* Dataset extract *
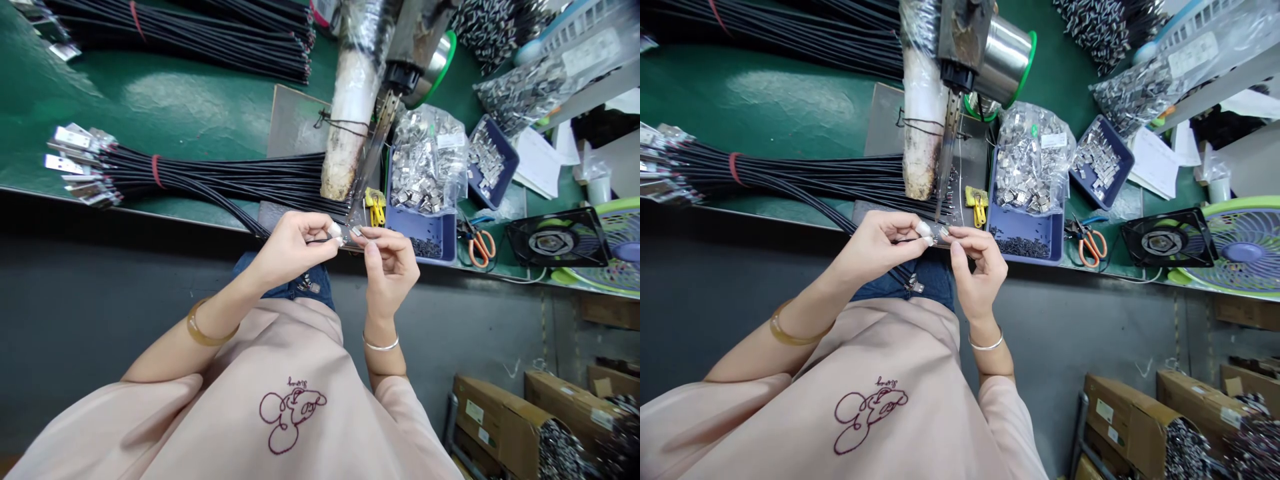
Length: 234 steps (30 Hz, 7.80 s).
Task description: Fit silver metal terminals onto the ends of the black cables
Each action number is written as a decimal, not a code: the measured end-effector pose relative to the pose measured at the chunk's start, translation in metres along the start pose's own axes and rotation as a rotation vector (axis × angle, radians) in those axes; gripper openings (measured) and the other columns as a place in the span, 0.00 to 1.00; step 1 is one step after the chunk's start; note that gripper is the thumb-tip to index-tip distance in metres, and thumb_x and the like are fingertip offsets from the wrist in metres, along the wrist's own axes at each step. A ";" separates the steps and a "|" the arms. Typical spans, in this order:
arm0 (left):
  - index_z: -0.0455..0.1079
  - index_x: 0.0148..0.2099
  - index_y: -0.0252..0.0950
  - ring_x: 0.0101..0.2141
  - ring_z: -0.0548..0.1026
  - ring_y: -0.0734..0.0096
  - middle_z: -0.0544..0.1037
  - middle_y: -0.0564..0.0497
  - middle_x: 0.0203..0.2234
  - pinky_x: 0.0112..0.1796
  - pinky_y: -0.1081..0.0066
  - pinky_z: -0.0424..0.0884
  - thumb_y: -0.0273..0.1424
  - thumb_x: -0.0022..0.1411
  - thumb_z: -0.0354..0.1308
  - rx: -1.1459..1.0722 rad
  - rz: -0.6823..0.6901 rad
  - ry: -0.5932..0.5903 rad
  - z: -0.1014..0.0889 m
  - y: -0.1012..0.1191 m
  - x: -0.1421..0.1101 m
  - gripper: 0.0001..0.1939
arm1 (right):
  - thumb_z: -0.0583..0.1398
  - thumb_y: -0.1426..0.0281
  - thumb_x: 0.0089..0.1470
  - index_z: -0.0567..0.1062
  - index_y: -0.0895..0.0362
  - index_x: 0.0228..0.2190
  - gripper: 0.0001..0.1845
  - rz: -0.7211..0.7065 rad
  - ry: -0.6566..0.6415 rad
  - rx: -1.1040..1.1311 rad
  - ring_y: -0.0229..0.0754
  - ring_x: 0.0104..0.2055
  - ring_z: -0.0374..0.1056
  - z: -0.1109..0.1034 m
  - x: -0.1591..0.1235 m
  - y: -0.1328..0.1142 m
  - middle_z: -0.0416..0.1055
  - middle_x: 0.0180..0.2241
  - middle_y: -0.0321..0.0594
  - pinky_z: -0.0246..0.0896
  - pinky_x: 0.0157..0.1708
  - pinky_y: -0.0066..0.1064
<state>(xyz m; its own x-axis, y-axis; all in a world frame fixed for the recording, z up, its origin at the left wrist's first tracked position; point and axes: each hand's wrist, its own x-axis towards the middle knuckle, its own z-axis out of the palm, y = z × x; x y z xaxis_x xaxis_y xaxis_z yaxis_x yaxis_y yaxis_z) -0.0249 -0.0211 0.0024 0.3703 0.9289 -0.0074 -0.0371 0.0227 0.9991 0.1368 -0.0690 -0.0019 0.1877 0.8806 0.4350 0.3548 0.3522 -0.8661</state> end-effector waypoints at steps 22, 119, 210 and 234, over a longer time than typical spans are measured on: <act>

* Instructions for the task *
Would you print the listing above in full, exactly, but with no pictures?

* Exercise answer *
Length: 234 steps (30 Hz, 7.80 s).
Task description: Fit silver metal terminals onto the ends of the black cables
Each action number is written as a decimal, not a code: the measured end-effector pose relative to the pose measured at the chunk's start, translation in metres along the start pose's own axes and rotation as a rotation vector (axis × angle, radians) in those axes; gripper openings (measured) and the other columns as a place in the span, 0.00 to 1.00; step 1 is one step after the chunk's start; note that gripper is the thumb-tip to index-tip distance in metres, and thumb_x and the like are fingertip offsets from the wrist in metres, along the wrist's own axes at each step. A ";" separates the steps and a "|" the arms. Typical spans, in this order:
arm0 (left):
  - index_z: -0.0455..0.1079
  - index_x: 0.0148..0.2099
  - index_y: -0.0252..0.0950
  - ring_x: 0.0101..0.2141
  - ring_z: -0.0548..0.1026
  - ring_y: -0.0734..0.0096
  - middle_z: -0.0544..0.1037
  - middle_y: -0.0564..0.0497
  - middle_x: 0.0203..0.2234
  - pinky_x: 0.0112..0.1796
  - pinky_y: -0.1081..0.0066
  - pinky_z: -0.0424..0.0884
  - thumb_y: -0.0273..0.1424
  - thumb_x: -0.0022..0.1411
  - thumb_z: -0.0354..0.1308
  - rx: -1.1459..1.0722 rad
  - rz: -0.6823..0.6901 rad
  - ry: -0.5932..0.5903 rad
  - z: -0.1014..0.0889 m
  - y: -0.1012..0.1191 m
  - x: -0.1421..0.1101 m
  - gripper: 0.0001..0.1939
arm1 (right):
  - thumb_z: -0.0583..0.1398
  - thumb_y: -0.1426..0.0281
  - thumb_x: 0.0089..0.1470
  - index_z: -0.0567..0.1062
  - index_y: -0.0895..0.0362
  - index_x: 0.0228..0.2190
  - gripper: 0.0001..0.1845
  - rz: -0.7211..0.7065 rad
  - ry: -0.6566..0.6415 rad
  - rx: -1.1040..1.1311 rad
  - ring_y: -0.0229..0.0754
  - ring_x: 0.0104..0.2055
  - ring_z: -0.0374..0.1056
  - z: -0.1109..0.1034 m
  - x: -0.1591..0.1235 m
  - y: -0.1328..0.1142 m
  - middle_z: -0.0416..0.1055
  - middle_x: 0.0180..0.2241
  - middle_y: -0.0321..0.0594
  - pinky_z: -0.0246..0.0896
  - pinky_x: 0.0157..0.1708
  - pinky_y: -0.0066..0.1064
<state>(xyz m; its own x-axis, y-axis; all in a world frame fixed for the recording, z up, its origin at the left wrist's first tracked position; point and axes: each hand's wrist, its own x-axis towards the middle knuckle, its own z-axis out of the palm, y = z × x; x y z xaxis_x xaxis_y xaxis_z yaxis_x yaxis_y yaxis_z) -0.0249 -0.0211 0.0024 0.3703 0.9289 -0.0074 -0.0371 0.0227 0.9991 0.1368 -0.0690 -0.0019 0.1877 0.8806 0.4350 0.3548 0.3522 -0.8661</state> end-effector waypoints at steps 22, 119, 210 and 234, over a longer time than typical spans are measured on: <act>

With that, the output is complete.